Wing Tsun doesn't need to be fixed. Practitioners need to be fixed, training methods need to be fixed, applications need to be fixed, lack of sparring and pressure testing needs to be fixed, training incest needs to be fixed. But none of these issues or specifically those issues DanT mentioned in the OP are faults of the system, they are faults of the practitioners. 

This is a list of personal problems that must be addressed, because the system is not designed or taught that way (*SHOULDN'T* be taught that way, at least!). These mistakes fall under the "User Error" category. They could also be the result of poor instruction. 

- Lack of mobile footwork - Practice!
- Lack of head movement - Beginner mistakes
- Lack of body strength - Work out!
- Lack of overall body conditioning - Work out! 
- Lack of takedown defence - Failure to teach/practice; it's in the system
- Lack of ground fighting ability - ground defense and anti-grappling have always been in the system but are often neglected.
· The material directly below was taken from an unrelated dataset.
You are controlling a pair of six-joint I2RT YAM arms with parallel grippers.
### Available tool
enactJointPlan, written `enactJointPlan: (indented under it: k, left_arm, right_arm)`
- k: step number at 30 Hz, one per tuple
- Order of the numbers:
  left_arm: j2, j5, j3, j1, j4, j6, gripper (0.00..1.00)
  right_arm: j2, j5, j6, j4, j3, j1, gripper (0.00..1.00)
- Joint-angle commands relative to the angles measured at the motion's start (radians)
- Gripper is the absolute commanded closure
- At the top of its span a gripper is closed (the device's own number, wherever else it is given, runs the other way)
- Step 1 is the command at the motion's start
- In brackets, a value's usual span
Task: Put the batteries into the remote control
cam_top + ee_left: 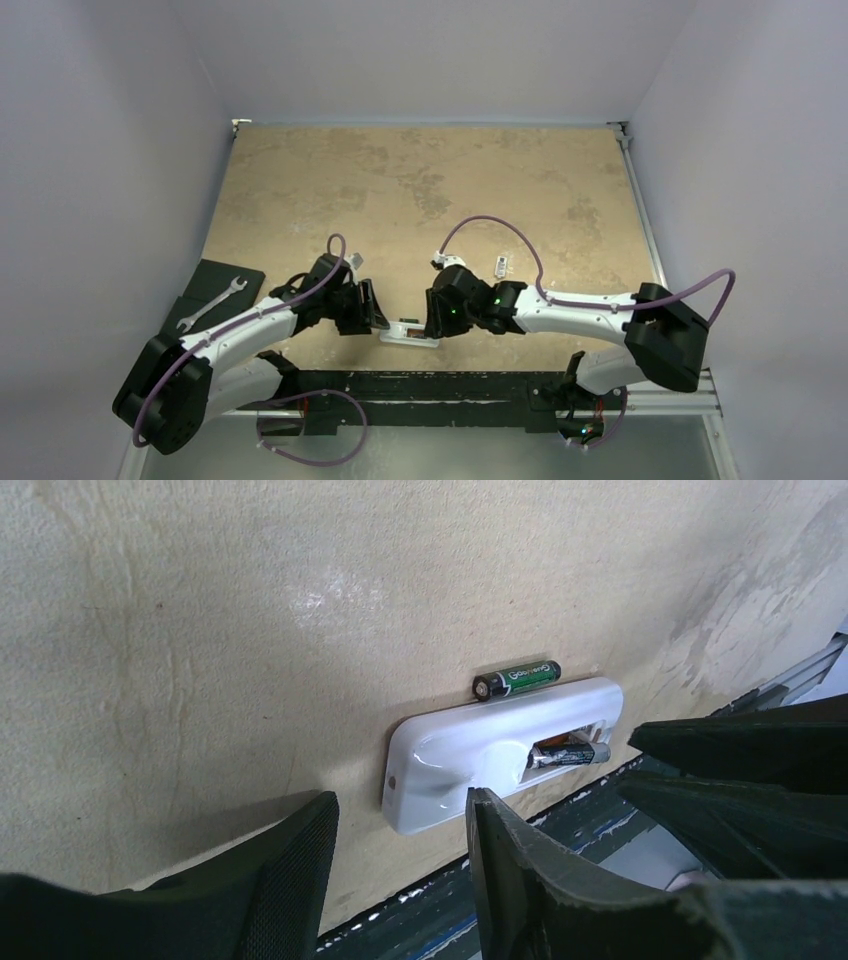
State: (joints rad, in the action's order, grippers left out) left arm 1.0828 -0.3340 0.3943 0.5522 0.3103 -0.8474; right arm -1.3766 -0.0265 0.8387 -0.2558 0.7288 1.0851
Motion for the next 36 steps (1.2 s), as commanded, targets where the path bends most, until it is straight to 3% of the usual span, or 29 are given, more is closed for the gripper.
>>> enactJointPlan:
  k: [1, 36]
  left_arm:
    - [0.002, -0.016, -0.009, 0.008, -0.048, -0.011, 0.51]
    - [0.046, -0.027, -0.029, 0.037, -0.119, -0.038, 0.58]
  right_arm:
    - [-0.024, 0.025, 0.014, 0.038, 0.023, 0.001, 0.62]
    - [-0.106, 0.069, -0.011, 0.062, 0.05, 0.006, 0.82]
However, the ground is not where you want to be in a real fight/self defense/combat scenario. P.S.: Chi Sao works on the ground, too. 
- Lack of punching power - Poor technique, bad instruction, train harder
- Lack of diversity of attacks - Beginner mentality; Failure to understand the system
- Lack of positional skills - Poor training
- Lack of fluidity - Poor training


----------



## TMA17 (May 27, 2018)

Those are all good points.  One thing that I've noticed is that when pressure tested, WC fails as is taught in the traditional sense.  So from there people start to modify it which it then becomes an issue of style/mechanics and whether it's still WC.  WC can't be everything.  Also, when you do modify it, you're changing some of the structure of it, which many schools emphasize as the key attribute of WC.  It's a slippery slope.


----------



## DanT (May 27, 2018)

Bino TWT said:


> Wing Tsun doesn't need to be fixed. Practitioners need to be fixed, training methods need to be fixed, applications need to be fixed, lack of sparring and pressure testing needs to be fixed, training incest needs to be fixed. But none of these issues or specifically those issues DanT mentioned in the OP are faults of the system, they are faults of the practitioners.
> 
> This is a list of personal problems that must be addressed, because the system is not designed or taught that way (*SHOULDN'T* be taught that way, at least!). These mistakes fall under the "User Error" category. They could also be the result of poor instruction.
> 
> ...


By their fruits you will know them. The above that I posted is a representation of 95% of Wing Chun. It's an issue engrained in the way the system is largely practiced. Perhaps you or I have a way of training that does not contain those issues, however that is not true for a majority of the Wing Chun population.


----------



## TMA17 (May 28, 2018)

I love WC despite not being an expert in it.  I really appreciate all the classical arts.  I'm sure at one place and one time they had their place.  We have a good Tang Soo Do school within blocks of where I live that I'm often tempted to go to just because I can appreciate the art as it is.  BUT, what i learned very quickly was don't try to make the art something it is not....if you wan to learn how to fight, join and MMA place/Krav Maga school or take up an art where you actually FIGHT.  Forget what style it is.  You learn to fight by fighting.  You learn real quick what works and what doesn't.  WC folks make far too many excuses for what it really is....hence the constant debate on the topic all over the internet.  When pressure tested AS IS, WC fails in real world fighting.  Period.  WC IMO is best served by those that are taking the art and blending it.  They see where it works and where it doesn't and will keep it functional.


----------



## macher (May 29, 2018)

TMA17 said:


> I love WC despite not being an expert in it.  I really appreciate all the classical arts.  I'm sure at one place and one time they had their place.  We have a good Tang Soo Do school within blocks of where I live that I'm often tempted to go to just because I can appreciate the art as it is.  BUT, what i learned very quickly was don't try to make the art something it is not....if you wan to learn how to fight, join and MMA place/Krav Maga school or take up an art where you actually FIGHT.  Forget what style it is.  You learn to fight by fighting.  You learn real quick what works and what doesn't.  WC folks make far too many excuses for what it really is....hence the constant debate on the topic all over the internet.  When pressure tested AS IS, WC fails in real world fighting.  Period.  WC IMO is best served by those that are taking the art and blending it.  They see where it works and where it doesn't and will keep it functional.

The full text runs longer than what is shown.